巴山北坡,有一個叫嵐皋的小地方,清朝宣統年間,我的祖先從兩湖一帶遷移至此,迄今已傳六代人,歷時百余年。
鄉下的老家,承載過我的童年。我還能記起它早年的樣子:三月的晨風里,姐妹們肩挎竹籃,頭頂陽光,從東山追到西山,將鮮嫩的茶葉一枝一瓣從茶樹上掐下來,丟進筐里;兄弟們在飄著雨絲的黃昏,將一捆捆從山林里打下的柴禾,抬著扛著,搬回家中。還有田坎邊紫色的桑葚,門楣處筑巢的燕子,玉米地里甜得透心的苞桿……大年三十夜,家家門頭的燈籠最紅最亮,古色古香的造型,別致優雅,人見人愛。孩子們一群一伙,放鞭炮,打紙牌,呼進涌出,其樂融融。那年月,讓我感受最深的是老家大院節日里呈現出的吉祥和溫暖,那些溫暖,曾伴隨我的童年,一點一點長大。

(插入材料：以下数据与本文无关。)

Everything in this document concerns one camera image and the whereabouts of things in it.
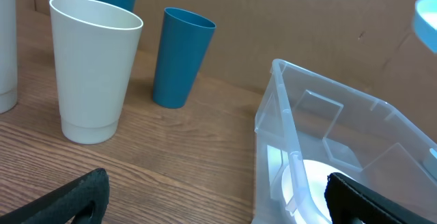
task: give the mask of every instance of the white plastic cup
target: white plastic cup
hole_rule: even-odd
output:
[[[0,113],[16,104],[17,83],[15,0],[0,0]]]
[[[143,21],[95,0],[50,0],[62,132],[93,144],[117,130]]]

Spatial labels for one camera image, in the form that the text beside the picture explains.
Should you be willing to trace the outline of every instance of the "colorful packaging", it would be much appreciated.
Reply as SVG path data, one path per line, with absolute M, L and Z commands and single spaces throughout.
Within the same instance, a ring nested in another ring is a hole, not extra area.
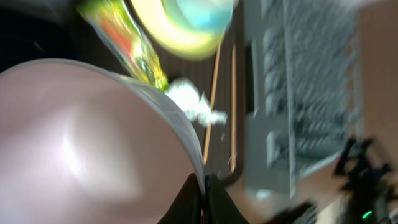
M 124 0 L 93 0 L 78 8 L 132 77 L 164 91 L 167 77 L 152 44 L 131 17 Z

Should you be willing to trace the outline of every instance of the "dish rack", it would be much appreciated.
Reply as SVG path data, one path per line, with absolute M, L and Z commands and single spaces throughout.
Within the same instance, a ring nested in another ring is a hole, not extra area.
M 293 195 L 361 134 L 356 13 L 332 0 L 245 1 L 244 10 L 253 83 L 245 184 Z

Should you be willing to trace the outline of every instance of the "wooden stick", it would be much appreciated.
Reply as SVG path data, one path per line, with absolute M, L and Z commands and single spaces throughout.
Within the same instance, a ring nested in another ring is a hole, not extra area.
M 211 82 L 211 91 L 210 91 L 211 109 L 213 109 L 214 102 L 215 102 L 215 99 L 216 99 L 216 88 L 217 88 L 217 78 L 218 78 L 218 62 L 220 61 L 220 48 L 221 48 L 221 44 L 217 48 L 216 60 L 214 62 L 213 81 Z M 206 165 L 207 157 L 209 155 L 210 134 L 211 134 L 211 124 L 209 124 L 209 126 L 207 127 L 207 131 L 206 131 L 205 148 L 203 150 L 203 163 L 204 163 L 204 165 Z
M 236 45 L 232 49 L 232 77 L 231 77 L 231 173 L 236 167 Z

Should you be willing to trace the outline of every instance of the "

當然,也有過悲痛。悲痛始于一個黑色的夜晚。是我的祖母不在人世了。她身著盛裝被人們抬到后山埋掉。二十年后,我親手將父親掩埋在更遠的另一座山梁上。在嵐皋,方圓五十里地,還有我的舅舅、伯伯、姑姑、姨姨們,他們也都長眠于此,再也無法走出嵐皋的地界,巴山的地界了!